Cobb County once had the state’s largest force of local inspectors, with 19. Truckers knew not to pass through if they couldn’t pass an inspection, ex-Cobb inspector Officer Pete Jones said.

“Human nature is that, if you’re not checked up on, the more likely you are to slide,” Jones said. “It seemed like the word got out pretty quickly when we stopped doing it.”

Garden City, which butts against the Savannah Port, had four inspectors. Their former supervisor, Police Sgt. Shawn Myers, can park at any major intersection now and spot federal violation after federal violation.

The so-called “relics,” older-model trucks designed for short-range deliveries from the port to temporary lots, stand out.

“You’ll see one or two that just don’t have brake lights at all.”

- Sgt. Shawn Myers, Garden City Police

A truck hauling construction beams passed in front of Myers, with reflective tape along the sides of the flatbed worn out. Another went by that was missing a mud flap, an innocuous deficiency that reminded Myers of an incident. A rock a little bigger than a softball became wedged between the tires of a rig, and shot out the back and shattered a pickup’s window.

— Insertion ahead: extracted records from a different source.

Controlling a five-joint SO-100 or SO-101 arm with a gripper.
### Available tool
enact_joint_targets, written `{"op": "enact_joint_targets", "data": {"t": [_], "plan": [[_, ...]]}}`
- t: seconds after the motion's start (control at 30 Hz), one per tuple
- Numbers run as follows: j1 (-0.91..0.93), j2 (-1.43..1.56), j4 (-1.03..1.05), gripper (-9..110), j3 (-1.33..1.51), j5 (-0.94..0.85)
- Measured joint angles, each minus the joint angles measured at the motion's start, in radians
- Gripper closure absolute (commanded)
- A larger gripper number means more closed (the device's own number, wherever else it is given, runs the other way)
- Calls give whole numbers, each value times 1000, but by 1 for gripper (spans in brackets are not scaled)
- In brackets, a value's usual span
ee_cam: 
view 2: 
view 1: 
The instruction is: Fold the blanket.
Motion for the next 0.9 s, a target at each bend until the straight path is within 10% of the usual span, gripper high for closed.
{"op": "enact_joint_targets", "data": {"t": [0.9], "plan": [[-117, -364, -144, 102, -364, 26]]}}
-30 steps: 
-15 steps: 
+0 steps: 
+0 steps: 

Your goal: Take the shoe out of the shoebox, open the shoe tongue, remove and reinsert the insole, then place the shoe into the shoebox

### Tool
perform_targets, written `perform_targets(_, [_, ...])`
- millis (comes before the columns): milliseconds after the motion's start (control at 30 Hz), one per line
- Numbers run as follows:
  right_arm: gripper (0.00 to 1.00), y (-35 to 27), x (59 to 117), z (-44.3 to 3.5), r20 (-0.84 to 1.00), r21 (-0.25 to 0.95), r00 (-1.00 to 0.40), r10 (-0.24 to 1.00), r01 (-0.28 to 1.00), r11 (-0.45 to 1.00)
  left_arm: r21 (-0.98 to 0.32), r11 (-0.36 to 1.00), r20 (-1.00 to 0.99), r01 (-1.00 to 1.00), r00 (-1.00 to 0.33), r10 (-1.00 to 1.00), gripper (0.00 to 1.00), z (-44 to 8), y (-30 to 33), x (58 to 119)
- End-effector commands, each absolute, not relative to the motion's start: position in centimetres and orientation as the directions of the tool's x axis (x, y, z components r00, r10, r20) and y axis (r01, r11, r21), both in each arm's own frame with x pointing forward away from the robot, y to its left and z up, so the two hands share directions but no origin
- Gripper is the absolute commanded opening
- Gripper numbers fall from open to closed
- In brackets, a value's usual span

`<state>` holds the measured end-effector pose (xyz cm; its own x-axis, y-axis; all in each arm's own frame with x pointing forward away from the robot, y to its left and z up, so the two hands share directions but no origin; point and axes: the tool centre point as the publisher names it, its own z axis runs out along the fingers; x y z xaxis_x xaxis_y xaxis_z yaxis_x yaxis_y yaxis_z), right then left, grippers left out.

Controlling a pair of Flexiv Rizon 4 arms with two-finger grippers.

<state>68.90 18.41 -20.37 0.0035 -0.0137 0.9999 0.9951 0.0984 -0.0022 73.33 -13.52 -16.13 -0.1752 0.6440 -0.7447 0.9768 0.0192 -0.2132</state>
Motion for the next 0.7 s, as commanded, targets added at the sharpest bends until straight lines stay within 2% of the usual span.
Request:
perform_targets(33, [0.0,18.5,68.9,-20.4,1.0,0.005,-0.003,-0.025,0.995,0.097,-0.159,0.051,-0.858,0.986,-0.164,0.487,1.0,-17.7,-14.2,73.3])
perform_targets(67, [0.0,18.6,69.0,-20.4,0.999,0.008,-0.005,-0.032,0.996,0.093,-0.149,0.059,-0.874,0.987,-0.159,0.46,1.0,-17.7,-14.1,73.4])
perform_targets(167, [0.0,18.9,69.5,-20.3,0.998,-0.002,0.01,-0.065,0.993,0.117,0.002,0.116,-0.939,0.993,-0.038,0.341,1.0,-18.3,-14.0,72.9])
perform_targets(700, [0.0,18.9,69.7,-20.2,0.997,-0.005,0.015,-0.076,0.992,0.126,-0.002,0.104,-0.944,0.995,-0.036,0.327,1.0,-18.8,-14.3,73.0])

Another ex-Garden City inspector recalled finding a truck driver using a lawn chair for a seat, and another sitting on a wooden crate. He said finding violations was “like shooting fish in a barrel.”

Origins of a policy change

State Motor Carrier Officer Walter Jones examines the brakes on a trailer during a random inspection at a weigh station off I-16 in Bryan County. (Photo by John Carrington)

Truck regulation is a complex interplay among federal, state and local enforcement.

The state government has handled ground-level truck safety inspection for decades, aided by annual grants from the federal government, which sets regulations.

While the feds have their own inspectors, a truck driver is far more likely to cross paths with a state lawman.

Since the 1980s, what is now the Motor Carrier Compliance Division has been split up and bounced around to and fro from administration to administration. At various times, it’s fallen under Public Service, the Department of Transportation, Motor Vehicle Safety and, finally, Public Safety.

Local police departments, known as “subgrantees,” stepped in because the federal government required speed detection as part of truck enforcement and state truck inspectors didn’t use radar guns back then.

By 2010, nearly two dozen city and county police departments, mostly around metro Atlanta and the Savannah port, had officers inspecting large trucks.

That year, the Federal Motor Carrier Safety Administration in Washington launched a nationwide, computerized clearinghouse that began compiling inspection records from Georgia and other states and reporting safety ratings online.

Bad inspection scores had the potential to affect a company’s insurance rates, dissuade a shipper from contracting with them, or prompt an audit that could lead to shutting down the company.

In Georgia, the trucking industry launched a campaign to halt local jurisdictions from citing truckers.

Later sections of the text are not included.